Hago una maniobra brusca, paso el puentecito, y doblo en la esquina. El motor brama. Cuando llego a la avenida compruebo que he venido todo el trayecto con la puerta abierta, que ha estado golpeándose locamente contra el marco de metal. En la avenida encuentro un bar abierto y detengo la camioneta. Bajo y tomo dos ginebras en el mostrador, una atrás de la otra. Después salgo y me voy para mi casa. Dejo la camioneta estacionada en la oscuridad y entro en la casa, llevando la escopeta. Enciendo la luz del dormitorio de la nena. Esta dormida. Me acerco a su cama, y levanto la escopeta apuntando derecho a su cabeza. Gatillo, pero no se oye mas que un sonido metálico Entonces voy a mi dormitorio. Esta el ropero, con su espejo oval, que me refleja al pasar. Dejo la escopeta sobre la cama, me saco la cartuchera, y la dejo al lado de la escopeta. Después voy al patio, recojo la pava y el mate, fríos, de donde los he dejado a la mañana, y me voy para la cocina. Vacío el mate de la yerba vieja, le pongo yerba nueva, y cuando la pava comienza a chillar me la llevo con el mate y la bombilla a la galena. Me siento en la silla baja.

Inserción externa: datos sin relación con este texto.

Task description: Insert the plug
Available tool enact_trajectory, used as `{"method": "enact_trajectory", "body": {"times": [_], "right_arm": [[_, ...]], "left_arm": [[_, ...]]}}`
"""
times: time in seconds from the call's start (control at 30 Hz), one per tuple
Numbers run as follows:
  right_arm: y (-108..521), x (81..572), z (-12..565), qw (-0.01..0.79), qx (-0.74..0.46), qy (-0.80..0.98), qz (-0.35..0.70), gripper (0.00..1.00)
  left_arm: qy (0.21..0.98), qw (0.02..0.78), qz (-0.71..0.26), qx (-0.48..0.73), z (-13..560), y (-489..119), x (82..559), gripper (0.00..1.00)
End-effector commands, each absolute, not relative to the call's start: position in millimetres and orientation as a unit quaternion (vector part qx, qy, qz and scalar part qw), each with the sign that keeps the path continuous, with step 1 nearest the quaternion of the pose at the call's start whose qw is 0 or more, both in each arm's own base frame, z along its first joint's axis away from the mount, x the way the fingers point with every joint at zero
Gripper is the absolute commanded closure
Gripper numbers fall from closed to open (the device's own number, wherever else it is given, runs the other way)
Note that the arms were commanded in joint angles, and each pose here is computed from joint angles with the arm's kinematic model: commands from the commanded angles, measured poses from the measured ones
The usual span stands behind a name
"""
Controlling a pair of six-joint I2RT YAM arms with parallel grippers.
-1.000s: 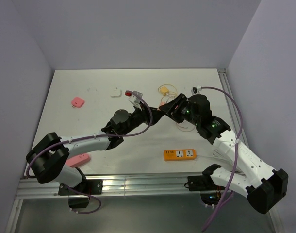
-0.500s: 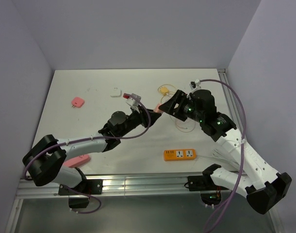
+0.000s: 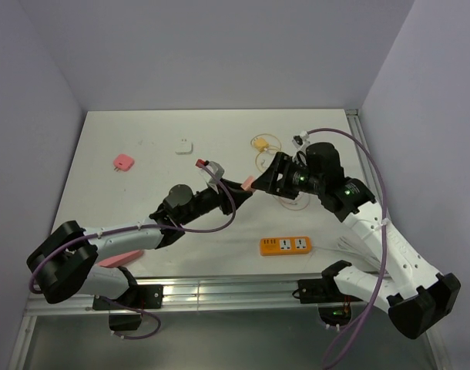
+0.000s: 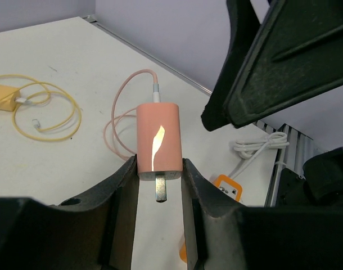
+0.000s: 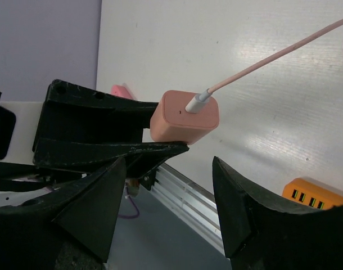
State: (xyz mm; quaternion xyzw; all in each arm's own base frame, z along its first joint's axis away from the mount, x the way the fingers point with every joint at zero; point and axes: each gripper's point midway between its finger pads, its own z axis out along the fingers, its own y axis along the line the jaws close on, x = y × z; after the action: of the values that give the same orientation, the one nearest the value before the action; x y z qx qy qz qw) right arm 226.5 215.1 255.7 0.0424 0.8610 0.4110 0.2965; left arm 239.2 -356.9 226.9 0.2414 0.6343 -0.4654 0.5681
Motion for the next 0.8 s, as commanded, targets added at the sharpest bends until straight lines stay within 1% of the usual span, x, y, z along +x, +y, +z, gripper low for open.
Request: {"method": "enact_trajectory", "body": {"times": [0.0,0.33,0.47,0.77], "right_arm": [[219,227,267,0.299,0.020,0.857,0.418,0.30],[221,239,257,0.301,0.017,0.863,0.406,0.30],[223,239,256,0.298,0.010,0.863,0.407,0.36],[226,235,256,0.285,-0.002,0.856,0.431,0.42]], "left_arm": [[0.573,0.604,-0.485,0.267,264,-358,230,1.00],[0.551,0.591,-0.508,0.297,267,-362,214,1.00],[0.551,0.588,-0.508,0.305,263,-362,212,1.00],[0.548,0.583,-0.507,0.320,259,-364,208,1.00]]}}
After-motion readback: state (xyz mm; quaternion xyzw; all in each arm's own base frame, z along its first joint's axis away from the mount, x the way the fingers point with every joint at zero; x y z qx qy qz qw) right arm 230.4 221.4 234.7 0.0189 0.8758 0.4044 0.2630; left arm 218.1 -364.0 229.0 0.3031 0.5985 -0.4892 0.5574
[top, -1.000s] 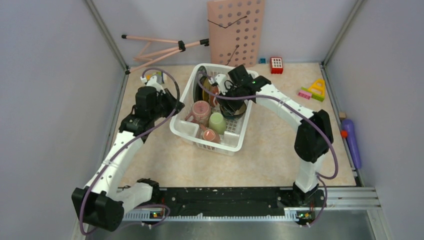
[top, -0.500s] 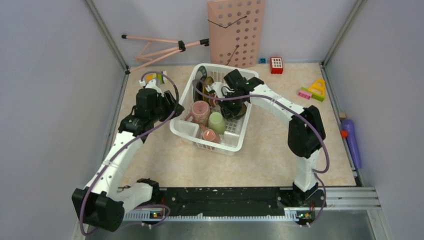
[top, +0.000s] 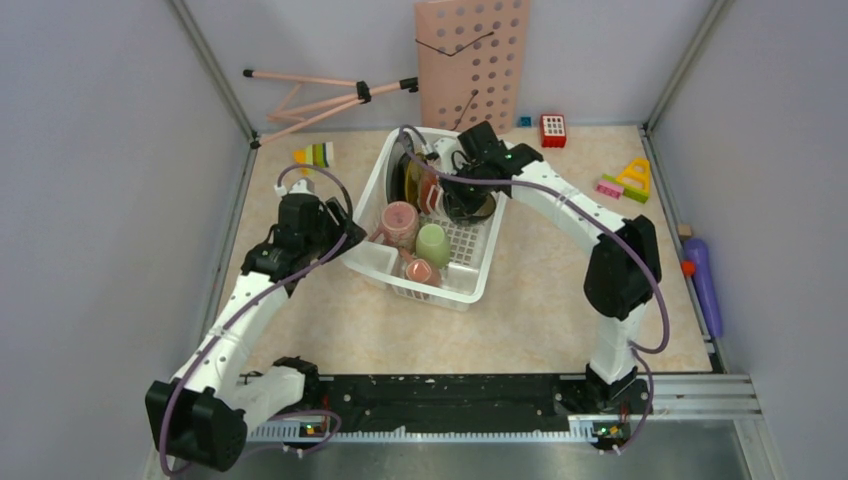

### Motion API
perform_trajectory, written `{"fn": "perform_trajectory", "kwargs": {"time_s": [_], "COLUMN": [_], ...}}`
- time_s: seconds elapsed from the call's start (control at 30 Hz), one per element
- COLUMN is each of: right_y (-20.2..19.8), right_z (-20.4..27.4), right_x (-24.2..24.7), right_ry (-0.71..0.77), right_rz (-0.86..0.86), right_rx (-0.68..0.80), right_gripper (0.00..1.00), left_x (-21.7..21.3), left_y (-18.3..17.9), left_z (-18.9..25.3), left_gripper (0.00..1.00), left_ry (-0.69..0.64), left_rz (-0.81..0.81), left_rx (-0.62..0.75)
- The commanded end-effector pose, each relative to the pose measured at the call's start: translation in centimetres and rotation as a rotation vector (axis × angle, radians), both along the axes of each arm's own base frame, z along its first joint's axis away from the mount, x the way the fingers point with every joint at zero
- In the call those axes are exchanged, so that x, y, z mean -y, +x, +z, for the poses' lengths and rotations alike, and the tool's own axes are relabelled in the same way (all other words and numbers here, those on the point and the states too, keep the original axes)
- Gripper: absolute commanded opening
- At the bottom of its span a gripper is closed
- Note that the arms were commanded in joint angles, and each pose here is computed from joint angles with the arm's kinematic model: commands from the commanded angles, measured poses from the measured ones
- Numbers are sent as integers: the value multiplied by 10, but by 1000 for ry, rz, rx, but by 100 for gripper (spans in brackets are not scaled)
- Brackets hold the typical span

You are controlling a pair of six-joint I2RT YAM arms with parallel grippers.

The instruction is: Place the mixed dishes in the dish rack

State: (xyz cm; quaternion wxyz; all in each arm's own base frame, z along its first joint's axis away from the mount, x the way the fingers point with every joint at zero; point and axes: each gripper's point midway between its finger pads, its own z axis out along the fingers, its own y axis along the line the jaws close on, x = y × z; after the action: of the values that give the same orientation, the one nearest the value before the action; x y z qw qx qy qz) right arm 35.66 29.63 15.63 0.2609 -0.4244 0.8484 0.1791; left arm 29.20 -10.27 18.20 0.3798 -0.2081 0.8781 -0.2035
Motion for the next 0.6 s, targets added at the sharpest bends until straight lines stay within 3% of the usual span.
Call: {"fn": "perform_trajectory", "kwargs": {"time_s": [0.0,0.07,0.23,0.37,0.57], "right_y": [35,42,56,52,44], "right_z": [97,104,127,139,149], "right_x": [0,3,3,-12,-38], "right_ry": [250,298,452,652,882], "right_rz": [-115,-147,-168,-120,-31], "right_rx": [204,215,210,109,-53], "right_gripper": [0,0,0,0,0], "left_x": [-21,-30,-39,-51,-57], "left_y": [-9,-12,-22,-28,-29], "left_z": [-19,-25,-33,-29,-8], "left_gripper": [71,80,80,80,79], "left_ry": [65,93,136,171,177], "left_rz": [94,134,178,248,261], "left_rx": [-69,-94,-192,-222,-152]}}
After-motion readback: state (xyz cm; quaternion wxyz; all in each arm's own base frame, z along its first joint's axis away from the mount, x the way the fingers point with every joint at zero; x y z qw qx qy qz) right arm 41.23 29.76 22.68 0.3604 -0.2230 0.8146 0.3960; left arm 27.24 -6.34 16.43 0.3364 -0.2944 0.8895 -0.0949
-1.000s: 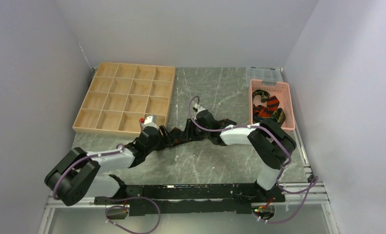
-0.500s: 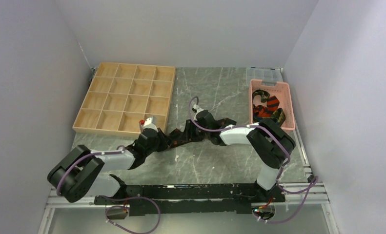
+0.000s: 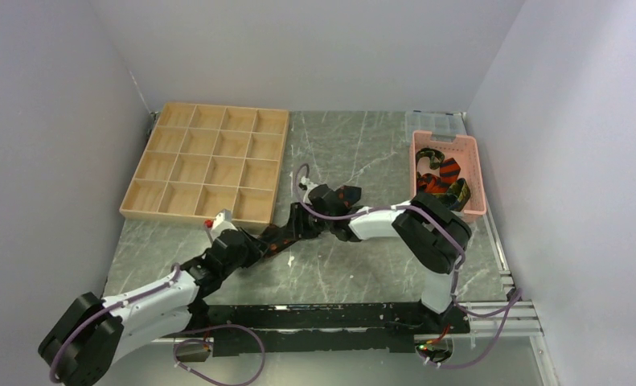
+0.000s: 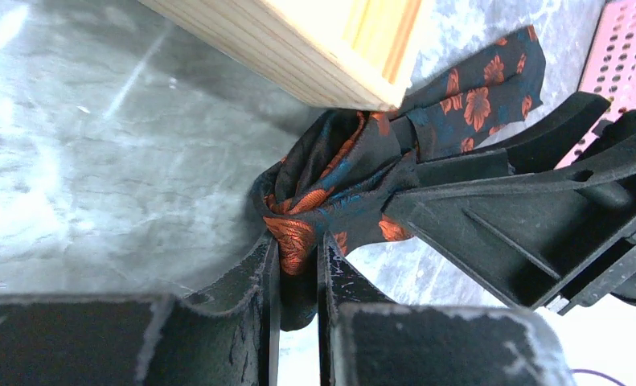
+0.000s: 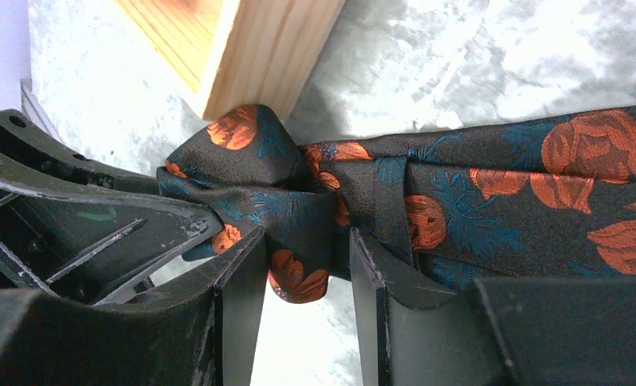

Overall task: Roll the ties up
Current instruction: Roll the tie at the center of the board.

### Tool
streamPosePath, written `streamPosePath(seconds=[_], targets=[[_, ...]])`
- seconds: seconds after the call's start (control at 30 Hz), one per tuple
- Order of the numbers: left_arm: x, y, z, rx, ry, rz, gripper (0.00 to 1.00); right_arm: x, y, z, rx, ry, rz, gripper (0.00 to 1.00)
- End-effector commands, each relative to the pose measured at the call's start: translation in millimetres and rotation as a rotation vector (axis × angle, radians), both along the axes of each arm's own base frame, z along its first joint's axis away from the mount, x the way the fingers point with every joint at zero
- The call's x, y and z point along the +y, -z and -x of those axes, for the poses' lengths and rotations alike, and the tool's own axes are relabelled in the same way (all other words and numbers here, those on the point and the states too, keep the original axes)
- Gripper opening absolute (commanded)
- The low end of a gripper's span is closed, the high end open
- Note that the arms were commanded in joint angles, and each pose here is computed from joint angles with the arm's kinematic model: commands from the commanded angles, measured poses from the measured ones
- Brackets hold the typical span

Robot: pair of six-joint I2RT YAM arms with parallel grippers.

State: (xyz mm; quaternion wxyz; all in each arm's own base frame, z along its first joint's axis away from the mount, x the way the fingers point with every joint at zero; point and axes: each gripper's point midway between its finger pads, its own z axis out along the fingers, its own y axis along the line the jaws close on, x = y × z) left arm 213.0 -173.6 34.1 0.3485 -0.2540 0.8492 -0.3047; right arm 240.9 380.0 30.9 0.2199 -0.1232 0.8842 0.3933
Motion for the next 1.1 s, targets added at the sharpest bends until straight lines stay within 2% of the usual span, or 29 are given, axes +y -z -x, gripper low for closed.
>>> streamPosePath(seconds=[0.0, 0.07, 0.13, 0.23, 0.3, 0.4, 0.53, 0.6, 0.7, 0.8, 0.97, 1.07], targets=[[40.9, 27.5, 5.8, 0.081, -0.129, -0.123, 0.03, 9.0, -7.5, -22.1, -0.047, 0.029, -0.001, 0.45], [44.3, 27.8, -3.1, 0.093, -0.131, -0.127, 0.05, 11.4, -9.5, -25.0, -0.054, 0.025, 0.003, 0.45], [45.7, 28.4, -9.1, 0.122, -0.123, -0.148, 0.12, 11.7, -13.4, -27.4, -0.064, 0.025, 0.009, 0.45], [38.7, 19.6, -15.2, 0.139, -0.074, -0.173, 0.4, 6.7, -24.6, -27.7, -0.092, 0.031, 0.013, 0.47], [37.2, 15.6, -14.2, 0.138, -0.061, -0.171, 0.5, 1.8, -33.9, -26.1, -0.113, 0.034, 0.011, 0.48], [38.1, 9.1, -9.7, 0.123, -0.054, -0.158, 0.59, -4.7, -41.6, -14.6, -0.133, 0.026, 0.018, 0.49], [40.7, -0.6, -2.7, 0.103, -0.045, -0.145, 0.63, -12.3, -34.7, 6.9, -0.197, -0.007, 0.108, 0.48], [42.2, -4.6, 0.7, 0.095, -0.041, -0.141, 0.63, -14.5, -24.9, 18.3, -0.21, -0.026, 0.152, 0.44], [47.2, -8.5, 5.3, 0.089, -0.052, -0.144, 0.65, -15.0, -7.0, 35.0, -0.196, -0.054, 0.187, 0.25], [52.2, -14.1, 5.9, 0.073, -0.066, -0.155, 0.66, -11.0, 4.4, 47.1, -0.184, -0.075, 0.193, 0.15], [55.3, -21.1, 3.6, 0.049, -0.071, -0.17, 0.67, 6.3, 12.5, 46.2, -0.194, -0.068, 0.197, 0.14], [53.6, -21.4, 4.0, 0.055, -0.06, -0.171, 0.66, 13.1, 13.1, 27.5, -0.223, 0.003, 0.211, 0.14]])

La llovizna cae sobre los árboles mutilados, negros, que están sobre el patio liso. La luz del patio los ilumina débilmente Deslumbran, sin embargo La corteza atravesada de hendiduras se llena de agua, y también algunas porciones del patio liso emiten de golpe algunos reflejos. Deslumbran. Cierro los ojos durante un momento, apretándolos fuertemente. Cuando los abro, los muñones mojados y el patio liso están todavía ahí.

Entonces comprendo que he borrado apenas una parte, no todo, y que me falta todavía borrar algo, para que se borre por fin todo.